|t o p i c s|
|Psychophysics and Psychoacoustics: definitions and scope of study|
|Sound, Music, Noise: Essential & operational definitions|
|Basic physical variables and units- Review|
Psychoacoustics: definitions and scope of study
Psychoacoustics is a multidisciplinary field that deals with the physical (e.g. vibrations, wave theory), physiological (e.g. construction of the ear), and perceptual (e.g. auditory sensations) correlates of sound production, transmission, and reception. More specifically, it forges a link among the physical, physiological, and perceptual frames of reference, examining ways in which physics and physiology interact to give rise to auditory sensations/perceptions.
[*Frame of reference: A collection of concepts and definitions accepted by a particular field or bounded area of discourse. It represents a particular world view]
As a field of study, Psychoacoustics has its origin in Psychophysics. The science of psychophysics [psycho-: internal world (from the Greek psyhi: mind/soul) & physics: external world (from the Greek physis: nature)] represents a systematic attempt to link the physical world with sensation, whether tactile, visual, aural, gustational (taste), olfactional (smell), or kinesthetic.
The science of psychophysics concerns itself with
sensation limits (absolute threshold) or absolute lowest/highest magnitudes (levels) of a stimulus that safely and reliably gives rise to a corresponding sensation
relative sensation thresholds or difference thresholds (e.g. minimum amount of change in the magnitude of a stimulus that can be perceived as a predetermined degree of change in corresponding sensation): Just Noticeable Difference or JND
type of relationship between stimulus and sensation changes (e.g. linear versus nonlinear and type of nonlinearity)
changes in 1-3 due to stimulus duration and level (e.g. issues of adaptation, fatigue, etc.)
changes in 1-4 due to stimulus interactions (e.g. due to the simultaneous, past, or future presence of additional stimuli whether in the same modality(ies) as or in different modality(ies) than the original stimulus).
Weber (1834) was the first to map physical magnitudes to perceptual (sensory/psychic) magnitudes, indicating that the physical and perceptual worlds are non-isomorphic and are measurable with different degrees of accuracy and at different levels of nonlinearity. In general, sense perception connects to the 'external world' with considerably less precision than physics.
Note: Cognitive abilities developed through experience may help us surpass the limits of perceptual and even physical precision, depending on context. Relevant examples will be discussed throughout the semester. For a more in-depth examination of these issues see the "Perception and Cognition of Sound" course.

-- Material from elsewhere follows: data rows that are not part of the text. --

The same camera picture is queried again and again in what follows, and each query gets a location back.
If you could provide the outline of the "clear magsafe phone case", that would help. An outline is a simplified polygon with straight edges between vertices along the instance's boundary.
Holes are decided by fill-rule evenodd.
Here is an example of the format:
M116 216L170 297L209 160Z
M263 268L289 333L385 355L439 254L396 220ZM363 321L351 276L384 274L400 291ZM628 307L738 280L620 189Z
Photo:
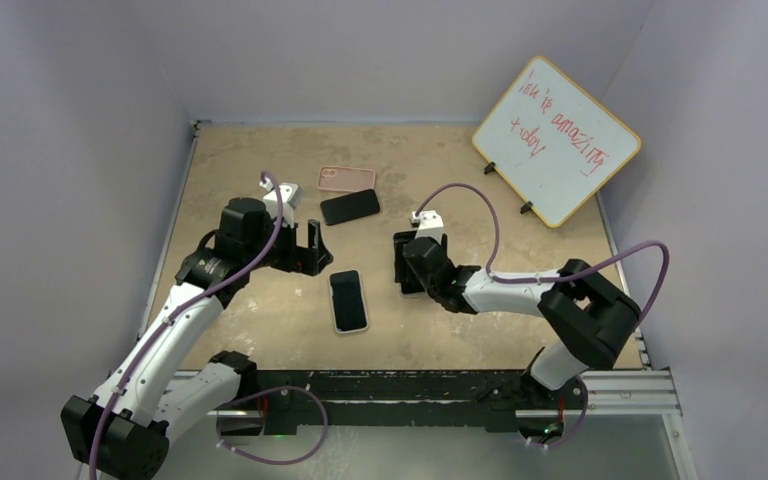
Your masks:
M404 297L414 297L425 295L426 291L421 285L400 284L399 293Z

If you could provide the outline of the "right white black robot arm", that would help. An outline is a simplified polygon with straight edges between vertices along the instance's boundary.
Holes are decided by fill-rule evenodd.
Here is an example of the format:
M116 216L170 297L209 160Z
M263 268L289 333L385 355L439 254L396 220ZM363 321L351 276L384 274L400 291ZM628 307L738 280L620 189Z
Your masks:
M514 313L548 322L558 341L536 355L521 381L524 399L536 407L556 399L575 376L612 369L642 318L634 300L600 273L587 274L580 259L539 274L535 283L517 283L511 273L455 265L445 237L398 232L394 254L402 290L424 292L451 313Z

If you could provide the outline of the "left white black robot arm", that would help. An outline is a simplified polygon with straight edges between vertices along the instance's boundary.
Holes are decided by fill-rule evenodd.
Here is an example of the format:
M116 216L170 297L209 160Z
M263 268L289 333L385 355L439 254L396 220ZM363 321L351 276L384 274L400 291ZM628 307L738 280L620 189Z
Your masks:
M168 385L195 341L249 282L253 270L318 275L332 261L317 221L308 223L308 244L296 243L294 209L299 193L281 185L258 200L233 198L218 229L208 232L182 262L156 320L122 364L92 395L71 397L61 421L74 458L91 479L151 479L171 444L208 411L229 404L290 398L306 387L262 388L257 366L235 351L214 355L195 377Z

Psychoacoustics and the related discipline of Music Psychology were delimited in the second half of the 19th century through the work of the following physicists:
Fechner ("Elements of Psychophysics," 1860) codified the idea of mapping physical and perceptual variables. Fechner's "Psychophysical Law" states that perception relates logarithmically to the physical world. That is, multiplication in physical variables corresponds to addition in the relevant perceptual variables. Fechner's "law" applies to several sonic variables, including pitch and loudness.
Helmholtz ("On the Sensation of Tone, as a Physiological Basis for a Theory of Music," 1862) produced seminal works in diverse areas that span a large portion of what we call science. His works influenced the American school of Psychoacousticians, including Carl Seashore (author of the first "Psychology of music" in 1938) and others. Helmholtz's understanding of the hearing mechanism, sound wave production and propagation, resonance, and the concepts of consonance/dissonance continue to be very influential.

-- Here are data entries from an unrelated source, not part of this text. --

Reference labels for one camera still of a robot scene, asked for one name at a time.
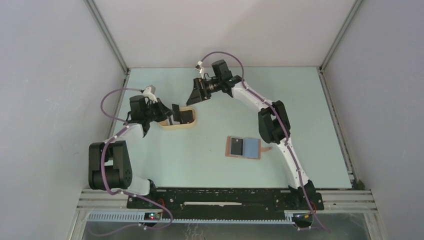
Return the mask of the beige oval card tray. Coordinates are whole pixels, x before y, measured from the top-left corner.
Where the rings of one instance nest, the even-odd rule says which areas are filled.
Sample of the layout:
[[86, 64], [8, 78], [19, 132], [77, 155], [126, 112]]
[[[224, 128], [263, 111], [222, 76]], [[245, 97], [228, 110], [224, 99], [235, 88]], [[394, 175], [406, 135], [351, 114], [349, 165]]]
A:
[[193, 116], [193, 121], [189, 123], [181, 123], [181, 124], [170, 124], [169, 120], [164, 120], [158, 123], [159, 126], [161, 126], [164, 130], [177, 130], [177, 129], [187, 129], [192, 128], [197, 123], [197, 112], [194, 107], [191, 106], [180, 106], [179, 110], [181, 112], [183, 111], [191, 111]]

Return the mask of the black credit card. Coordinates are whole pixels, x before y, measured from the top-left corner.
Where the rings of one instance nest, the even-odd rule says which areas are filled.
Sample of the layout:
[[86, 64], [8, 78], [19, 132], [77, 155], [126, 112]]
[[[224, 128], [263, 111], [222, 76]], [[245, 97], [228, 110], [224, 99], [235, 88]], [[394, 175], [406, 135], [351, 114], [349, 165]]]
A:
[[243, 138], [231, 137], [229, 154], [233, 156], [242, 156], [243, 146], [244, 146]]

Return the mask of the brown leather card holder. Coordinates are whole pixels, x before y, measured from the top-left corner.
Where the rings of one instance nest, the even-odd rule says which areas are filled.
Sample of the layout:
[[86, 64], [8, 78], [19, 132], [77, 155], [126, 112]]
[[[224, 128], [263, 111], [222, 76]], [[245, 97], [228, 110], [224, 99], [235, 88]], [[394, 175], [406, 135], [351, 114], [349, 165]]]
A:
[[[231, 138], [243, 139], [243, 155], [242, 156], [230, 155], [230, 145], [231, 145], [230, 139]], [[262, 146], [262, 142], [259, 138], [228, 136], [226, 140], [225, 156], [231, 157], [231, 158], [259, 160], [261, 158], [262, 153], [268, 152], [272, 148], [273, 147], [270, 145]]]

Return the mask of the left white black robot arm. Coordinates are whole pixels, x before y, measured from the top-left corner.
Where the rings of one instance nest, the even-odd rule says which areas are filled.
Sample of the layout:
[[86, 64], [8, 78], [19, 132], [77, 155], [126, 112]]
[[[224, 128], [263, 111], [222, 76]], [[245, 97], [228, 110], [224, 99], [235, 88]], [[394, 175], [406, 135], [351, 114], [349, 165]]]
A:
[[92, 190], [108, 191], [111, 195], [139, 195], [138, 201], [145, 208], [153, 208], [158, 202], [158, 194], [150, 190], [149, 179], [133, 173], [132, 157], [147, 135], [150, 124], [167, 120], [173, 111], [160, 98], [143, 95], [131, 97], [129, 107], [122, 130], [89, 146], [88, 184]]

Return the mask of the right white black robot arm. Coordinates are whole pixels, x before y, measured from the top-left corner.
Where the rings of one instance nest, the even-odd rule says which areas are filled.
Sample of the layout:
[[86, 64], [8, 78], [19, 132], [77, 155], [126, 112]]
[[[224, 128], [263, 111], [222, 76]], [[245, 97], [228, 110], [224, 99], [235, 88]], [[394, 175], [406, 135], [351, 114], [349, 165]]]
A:
[[269, 101], [244, 79], [244, 75], [233, 75], [225, 60], [218, 60], [212, 65], [214, 76], [207, 79], [203, 62], [198, 61], [195, 69], [200, 76], [194, 78], [193, 89], [186, 102], [188, 106], [209, 100], [213, 93], [223, 92], [237, 99], [257, 112], [258, 132], [262, 140], [275, 144], [284, 157], [286, 164], [288, 188], [291, 204], [297, 209], [304, 209], [316, 193], [315, 186], [304, 171], [294, 150], [290, 133], [290, 122], [282, 101]]

Lord Rayleigh ("The Theory of Sound," 1896) first addressed acoustical concepts that are still fueling cutting edge research in musical-instrument, speech, biological, underwater, and nonlinear acoustics.
Psychoacoustics incorporates some of the many disciplines involved in Cognitive psychology of sound. Cognitive (from the Latin cogitans) psychology of sound addresses implicit and explicit processes involved in the organization of sonic perceptions into meaningful wholes and provides empirical support to the understanding of how we interpret and evaluate sound and sound structures. It links some or all of the frames of reference outlined below with the perceptual frame of reference (i.e. some sort of observation) in an attempt to answer sound-related questions.

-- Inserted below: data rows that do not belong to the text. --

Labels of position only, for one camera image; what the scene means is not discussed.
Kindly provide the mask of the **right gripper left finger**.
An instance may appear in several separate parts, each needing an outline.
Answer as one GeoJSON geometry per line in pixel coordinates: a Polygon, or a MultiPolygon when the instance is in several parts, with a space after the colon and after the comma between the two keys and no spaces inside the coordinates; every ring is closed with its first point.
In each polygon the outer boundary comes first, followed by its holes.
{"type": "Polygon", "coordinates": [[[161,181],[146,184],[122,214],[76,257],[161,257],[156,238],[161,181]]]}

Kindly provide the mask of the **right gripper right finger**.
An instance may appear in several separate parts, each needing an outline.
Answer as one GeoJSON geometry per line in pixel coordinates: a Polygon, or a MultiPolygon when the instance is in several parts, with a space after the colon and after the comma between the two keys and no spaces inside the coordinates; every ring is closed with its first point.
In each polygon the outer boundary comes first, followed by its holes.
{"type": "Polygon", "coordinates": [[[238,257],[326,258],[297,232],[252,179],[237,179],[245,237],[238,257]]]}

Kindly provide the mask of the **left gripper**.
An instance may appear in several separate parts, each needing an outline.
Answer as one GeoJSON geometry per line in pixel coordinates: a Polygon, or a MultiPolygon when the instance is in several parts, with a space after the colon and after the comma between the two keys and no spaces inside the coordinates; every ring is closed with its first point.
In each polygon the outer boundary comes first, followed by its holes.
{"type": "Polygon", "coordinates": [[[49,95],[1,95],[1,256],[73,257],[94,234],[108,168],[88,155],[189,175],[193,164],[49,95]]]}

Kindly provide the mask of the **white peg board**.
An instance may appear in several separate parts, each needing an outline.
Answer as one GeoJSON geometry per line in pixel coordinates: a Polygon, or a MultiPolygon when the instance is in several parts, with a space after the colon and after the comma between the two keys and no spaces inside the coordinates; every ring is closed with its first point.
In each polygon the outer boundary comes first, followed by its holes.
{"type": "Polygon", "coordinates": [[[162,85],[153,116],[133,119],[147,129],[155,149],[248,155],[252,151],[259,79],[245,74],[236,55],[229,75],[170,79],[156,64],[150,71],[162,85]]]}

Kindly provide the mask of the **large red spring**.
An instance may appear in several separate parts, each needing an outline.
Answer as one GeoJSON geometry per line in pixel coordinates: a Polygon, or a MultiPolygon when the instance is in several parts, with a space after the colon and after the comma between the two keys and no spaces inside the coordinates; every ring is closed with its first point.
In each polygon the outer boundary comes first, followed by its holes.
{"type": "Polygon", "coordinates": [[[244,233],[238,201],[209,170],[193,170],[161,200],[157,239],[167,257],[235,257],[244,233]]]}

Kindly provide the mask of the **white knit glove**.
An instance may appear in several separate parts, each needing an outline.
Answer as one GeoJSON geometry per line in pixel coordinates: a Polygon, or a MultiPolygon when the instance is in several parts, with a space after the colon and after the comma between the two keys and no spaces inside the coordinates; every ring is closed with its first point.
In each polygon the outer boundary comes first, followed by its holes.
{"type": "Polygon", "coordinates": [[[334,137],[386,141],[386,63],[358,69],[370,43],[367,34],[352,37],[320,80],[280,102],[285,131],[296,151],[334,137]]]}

Cognitive psychology of sound embraces:
i) Acoustics: examination of sound in terms of generation, transmission and modification of acoustic waves (vibrational/physical frame of reference)
How is sound produced and how is it influenced by sound source construction and excitation? How does sound wave transmission through the air etc. modify the sound before it arrives at our ears?
What are the physical bases of our meaningful and emotional responses to sound?
ii) Physiology: human body reaction to sound vibrations (biological/physiological frame of reference)
How and with what accuracy do our ears process acoustic energy and how do they transform it into sensation?
What are the physiological bases of our meaningful and emotional responses to sound?
iii) Psychology: perceptual and cognitive responses to sound and sound structures, closely related to context and previous experience (perceptual/cognitive frame of reference)
How does the information obtained by our senses relate to acoustics and physiology and how does it acquire meaning and emotional significance?
What are the psychoacoustic and cognitive bases of our meaningful and emotional responses to music?
Note: Psychology does not focus on an individual's perceptual and cognitive experiences (psychiatry and psychoanalysis focus on these). Rather, it examines how/what perceptions and interpretations arise on average for all humans (or for a given social, cultural, or demographic sub-group).
iv) Signal processing / Notation: examination of sound waves in terms of their graphic and mathematical representations; in many respects a special case of semiotics (notational/symbolic frame of reference)
How does manipulating symbols relate to manipulating acoustic waves and sound sensations and vice versa?
What is the formal basis of our meaningful and emotional responses to sound?
v) Sociology/History: examination of sound in terms of its historical, sociological, and cultural context (historical frame of reference)
How does the historical, sociological, and cultural context of a sound relate to its meaning, value, and emotional dimension?
What are the historical bases of our meaningful and emotional responses to sound?
vi) Philosophy (reflective frame of reference).
Examination of broader questions such as:
_ How do we know what we know?
_ How is understanding of new events guided by and how does it enhance our experience and prior understanding of the world?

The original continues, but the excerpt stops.